Fair housing violations are the legal landmine most landlords do not see coming. They do not require intent. An offhand comment during a showing, a poorly worded listing, or an inconsistent screening process can trigger a complaint that costs $16,000-$100,000+ in penalties and legal fees.
The Protected Classes
Federal fair housing law prohibits discrimination based on: race, color, national origin, religion, sex (including gender identity and sexual orientation), familial status (families with children), and disability.
Many states and cities add additional protected classes: age, marital status, source of income, sexual orientation (where not covered federally), veteran status, and more. Know your local additions.
The Most Common Violations (All Accidental)
Steering. Suggesting a family with children would "be happier" in a different unit or neighborhood. Even if well-intentioned, this is steering and it is illegal.
Discriminatory advertising. "Perfect for young professionals" excludes families. "Great church nearby" implies religious preference. "Walking distance to everything" can be problematic for disability discrimination if the property is not accessible. Use objective property descriptions only.
Inconsistent screening. If you require 3x income from one applicant but accept 2.5x from another, you have created liability. Apply identical criteria to every applicant.
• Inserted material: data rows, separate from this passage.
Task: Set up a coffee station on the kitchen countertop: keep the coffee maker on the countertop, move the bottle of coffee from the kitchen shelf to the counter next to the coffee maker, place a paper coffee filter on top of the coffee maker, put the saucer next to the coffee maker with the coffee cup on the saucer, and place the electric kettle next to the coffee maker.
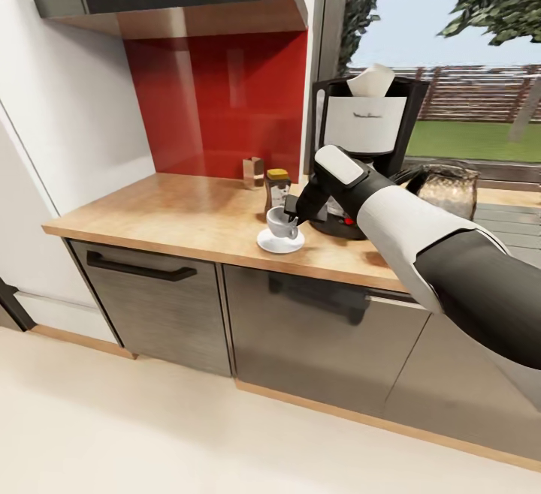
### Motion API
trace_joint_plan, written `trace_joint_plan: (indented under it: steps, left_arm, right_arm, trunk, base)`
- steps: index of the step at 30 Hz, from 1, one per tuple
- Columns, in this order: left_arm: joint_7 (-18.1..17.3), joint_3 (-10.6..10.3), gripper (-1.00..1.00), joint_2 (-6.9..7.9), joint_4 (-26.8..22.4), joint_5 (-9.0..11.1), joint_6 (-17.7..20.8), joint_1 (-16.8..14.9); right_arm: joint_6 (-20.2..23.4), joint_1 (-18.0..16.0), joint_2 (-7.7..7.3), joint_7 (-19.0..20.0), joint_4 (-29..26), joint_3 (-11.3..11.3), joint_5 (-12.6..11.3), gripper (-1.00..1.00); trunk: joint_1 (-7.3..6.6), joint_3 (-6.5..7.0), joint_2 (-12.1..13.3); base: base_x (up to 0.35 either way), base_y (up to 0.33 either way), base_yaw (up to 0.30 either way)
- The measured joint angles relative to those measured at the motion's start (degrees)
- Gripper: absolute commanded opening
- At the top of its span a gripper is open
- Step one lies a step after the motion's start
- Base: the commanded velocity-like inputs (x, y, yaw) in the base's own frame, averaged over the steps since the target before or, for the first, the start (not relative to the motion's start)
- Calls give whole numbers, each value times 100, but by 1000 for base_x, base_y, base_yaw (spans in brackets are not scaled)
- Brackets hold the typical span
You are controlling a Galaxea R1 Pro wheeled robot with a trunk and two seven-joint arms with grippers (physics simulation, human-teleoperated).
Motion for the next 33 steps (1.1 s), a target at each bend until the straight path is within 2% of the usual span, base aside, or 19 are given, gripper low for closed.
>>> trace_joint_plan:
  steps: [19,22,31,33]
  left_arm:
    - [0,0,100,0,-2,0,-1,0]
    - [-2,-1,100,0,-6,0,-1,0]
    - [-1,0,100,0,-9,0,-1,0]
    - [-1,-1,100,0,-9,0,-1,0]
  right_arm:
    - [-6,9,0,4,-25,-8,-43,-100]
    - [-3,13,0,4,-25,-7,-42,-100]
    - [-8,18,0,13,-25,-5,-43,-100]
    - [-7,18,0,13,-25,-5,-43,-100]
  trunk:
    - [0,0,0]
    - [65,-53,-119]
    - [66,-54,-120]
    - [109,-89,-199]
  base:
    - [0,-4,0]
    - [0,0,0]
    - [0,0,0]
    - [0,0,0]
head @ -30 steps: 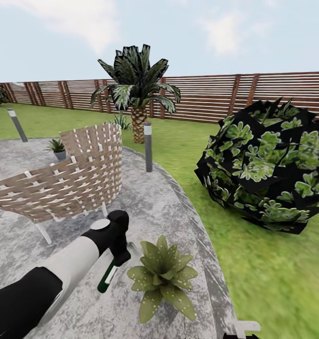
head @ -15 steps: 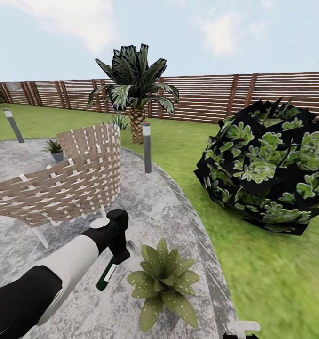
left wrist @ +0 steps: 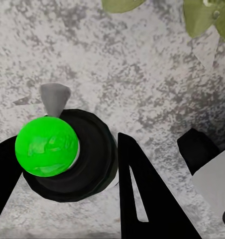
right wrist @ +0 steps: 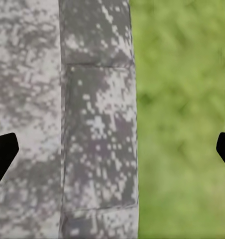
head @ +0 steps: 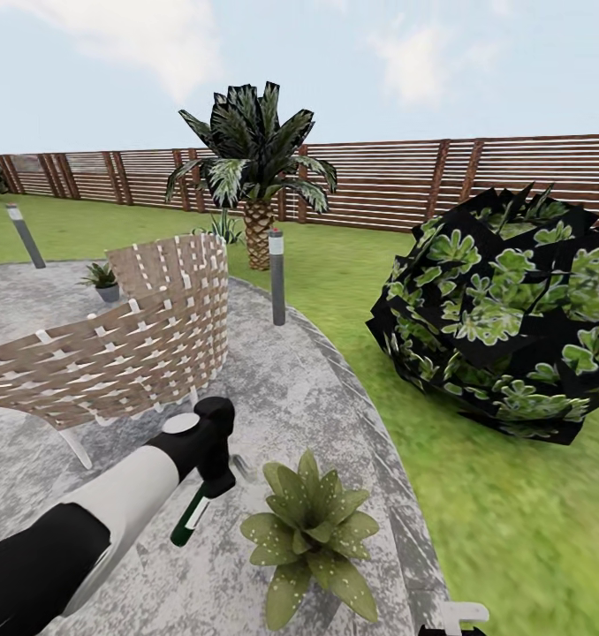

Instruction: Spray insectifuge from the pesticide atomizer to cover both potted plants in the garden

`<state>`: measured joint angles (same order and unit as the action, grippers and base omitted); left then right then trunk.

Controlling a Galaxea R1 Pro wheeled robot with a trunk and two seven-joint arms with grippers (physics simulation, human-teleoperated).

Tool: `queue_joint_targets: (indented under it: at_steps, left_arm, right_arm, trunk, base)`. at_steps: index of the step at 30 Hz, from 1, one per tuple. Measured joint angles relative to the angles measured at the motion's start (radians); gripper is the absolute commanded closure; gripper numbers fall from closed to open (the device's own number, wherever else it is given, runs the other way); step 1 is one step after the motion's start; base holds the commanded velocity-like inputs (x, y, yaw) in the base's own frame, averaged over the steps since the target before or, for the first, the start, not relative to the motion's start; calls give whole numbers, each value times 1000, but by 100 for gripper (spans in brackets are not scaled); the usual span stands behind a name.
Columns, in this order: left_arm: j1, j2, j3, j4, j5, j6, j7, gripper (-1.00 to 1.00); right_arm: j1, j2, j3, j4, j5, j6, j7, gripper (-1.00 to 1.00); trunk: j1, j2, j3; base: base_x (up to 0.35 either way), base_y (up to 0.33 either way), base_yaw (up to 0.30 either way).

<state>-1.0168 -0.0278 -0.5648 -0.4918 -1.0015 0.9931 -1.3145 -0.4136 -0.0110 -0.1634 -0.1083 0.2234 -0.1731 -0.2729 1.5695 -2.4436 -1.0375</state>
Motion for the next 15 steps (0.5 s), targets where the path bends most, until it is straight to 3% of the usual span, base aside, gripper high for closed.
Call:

Document your standards in writing before you begin screening.
Refusing reasonable accommodations. A tenant with a disability requests a grab bar in the shower. A tenant with an emotional support animal requests a pet policy exception. These are reasonable accommodations and you are legally required to engage in the interactive process, even if your policy says "no modifications" or "no pets."
How to Stay Compliant
Write your screening criteria down before you list the property. Apply them identically to every applicant. Use objective language in all advertising. Train anyone who shows the property or communicates with applicants. Document every interaction. When in doubt, treat everyone the same.
The Cost of Getting It Wrong
First violation: up to $16,000 per occurrence. Second violation within 5 years: up to $37,500. Pattern or practice: up to $65,000+, plus attorney fees and damages. And that does not include the cost of your own legal defense.
Fair housing compliance is not complicated. It is just consistent. Treat every applicant and tenant identically, document everything, and never make decisions based on who someone is rather than whether they meet your objective criteria.